My freshman year of college at Dixie State College, now Dixie State University, a couple boys dragged me and my roommates to Chuckawalla Wall for the first time. It was my first experience with rock climbing. As I strapped on borrowed shoes, while wearing a borrowed harness, I remember spying the bolts at the top and considering the feat I was about to undertake. So when you say, “kiss the bolts,” what does that mean, exactly? I saw the white chalk marks left by previous climbers, marking the handholds that would allow me to scale the wall.

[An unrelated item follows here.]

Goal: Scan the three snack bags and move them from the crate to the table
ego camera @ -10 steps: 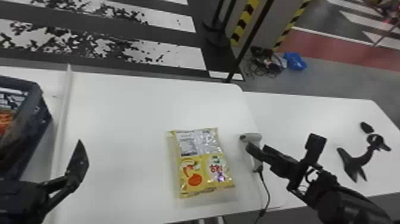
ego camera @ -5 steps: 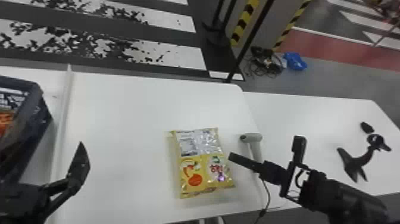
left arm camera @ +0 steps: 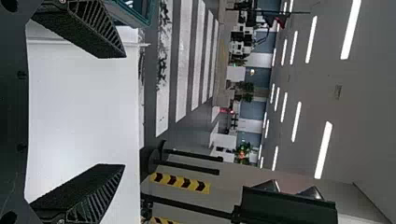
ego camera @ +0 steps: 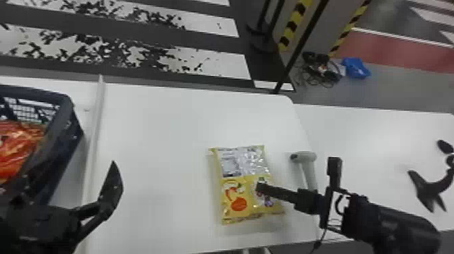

I gave it a shot.
I don’t remember if I reached the top on the first try. I probably didn’t, but I do remember successfully completing the climb a number of times, feeling progressively stronger and confident in my ability to scale the wall. Once the girls and I got the hang of climbing the red Navajo sandstone, we couldn’t get enough, even with borrowed shoes, harnesses, and belay devices, and we begged to be taken out to the wall any chance we could get.
After I moved to Sacramento, the accoutrements were purchased; harness, rope, shoes, belay devices, and off I went to the granite slabs of the Sierras with a new climbing partner. It was hard and frustrating, and we quickly gave up. Storing my shoes and harness felt like giving up a dream. Or coming to terms with something that I wanted, but wasn’t meant to be. Even though I was only 19 years old, I mourned my youth, spontaneity, and sense of adventure. I was married and it was time to turn away from childish things.